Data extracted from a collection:
***

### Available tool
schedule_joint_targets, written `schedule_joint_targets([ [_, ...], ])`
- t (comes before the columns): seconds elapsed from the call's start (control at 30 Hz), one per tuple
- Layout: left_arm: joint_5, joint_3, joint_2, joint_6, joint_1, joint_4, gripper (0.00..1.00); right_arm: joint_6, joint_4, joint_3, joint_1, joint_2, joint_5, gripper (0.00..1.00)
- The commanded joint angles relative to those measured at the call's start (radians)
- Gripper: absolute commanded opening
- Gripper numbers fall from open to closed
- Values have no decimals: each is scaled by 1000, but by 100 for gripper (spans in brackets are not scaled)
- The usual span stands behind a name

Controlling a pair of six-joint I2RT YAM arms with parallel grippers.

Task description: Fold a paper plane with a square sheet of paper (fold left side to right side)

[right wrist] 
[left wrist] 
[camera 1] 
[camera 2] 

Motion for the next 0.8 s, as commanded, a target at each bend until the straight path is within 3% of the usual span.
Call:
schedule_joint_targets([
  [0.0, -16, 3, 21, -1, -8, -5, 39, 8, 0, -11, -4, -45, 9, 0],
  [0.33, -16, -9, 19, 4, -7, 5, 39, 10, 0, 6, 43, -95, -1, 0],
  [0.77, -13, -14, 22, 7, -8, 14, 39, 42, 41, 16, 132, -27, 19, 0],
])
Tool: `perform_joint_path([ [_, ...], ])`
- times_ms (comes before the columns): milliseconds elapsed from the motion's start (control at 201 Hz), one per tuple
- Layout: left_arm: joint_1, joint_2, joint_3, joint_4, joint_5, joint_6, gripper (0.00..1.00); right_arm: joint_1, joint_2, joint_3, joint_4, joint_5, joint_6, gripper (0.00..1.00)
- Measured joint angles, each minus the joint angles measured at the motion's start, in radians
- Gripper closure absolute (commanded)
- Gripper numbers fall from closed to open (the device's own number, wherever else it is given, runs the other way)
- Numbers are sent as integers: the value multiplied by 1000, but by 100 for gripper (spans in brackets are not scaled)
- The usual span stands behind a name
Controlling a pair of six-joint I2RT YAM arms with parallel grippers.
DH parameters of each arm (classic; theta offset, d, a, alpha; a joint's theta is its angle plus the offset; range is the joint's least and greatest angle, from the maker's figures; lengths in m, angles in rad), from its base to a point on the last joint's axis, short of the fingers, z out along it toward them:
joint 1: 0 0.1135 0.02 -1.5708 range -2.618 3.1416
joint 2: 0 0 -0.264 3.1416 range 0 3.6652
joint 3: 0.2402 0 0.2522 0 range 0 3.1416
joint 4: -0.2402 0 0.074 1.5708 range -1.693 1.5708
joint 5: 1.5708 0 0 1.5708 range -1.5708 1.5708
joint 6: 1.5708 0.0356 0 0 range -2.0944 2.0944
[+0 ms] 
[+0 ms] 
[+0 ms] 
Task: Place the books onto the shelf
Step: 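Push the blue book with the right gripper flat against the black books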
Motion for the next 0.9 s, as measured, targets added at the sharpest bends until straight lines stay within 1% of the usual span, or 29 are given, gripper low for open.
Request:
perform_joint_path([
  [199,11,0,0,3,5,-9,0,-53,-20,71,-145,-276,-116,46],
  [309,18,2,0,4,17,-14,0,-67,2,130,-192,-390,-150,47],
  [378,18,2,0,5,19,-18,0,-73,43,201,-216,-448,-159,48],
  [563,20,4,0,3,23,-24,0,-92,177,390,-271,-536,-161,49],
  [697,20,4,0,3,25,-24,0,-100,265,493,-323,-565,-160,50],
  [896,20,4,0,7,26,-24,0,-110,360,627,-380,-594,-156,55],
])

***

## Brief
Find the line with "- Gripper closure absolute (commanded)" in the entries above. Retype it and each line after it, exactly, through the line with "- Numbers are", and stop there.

## Answer box
- Gripper closure absolute (commanded)
- Gripper numbers fall from closed to open (the device's own number, wherever else it is given, runs the other way)
- Numbers are sent as integers: the value multiplied by 1000, but by 100 for gripper (spans in brackets are not scaled)

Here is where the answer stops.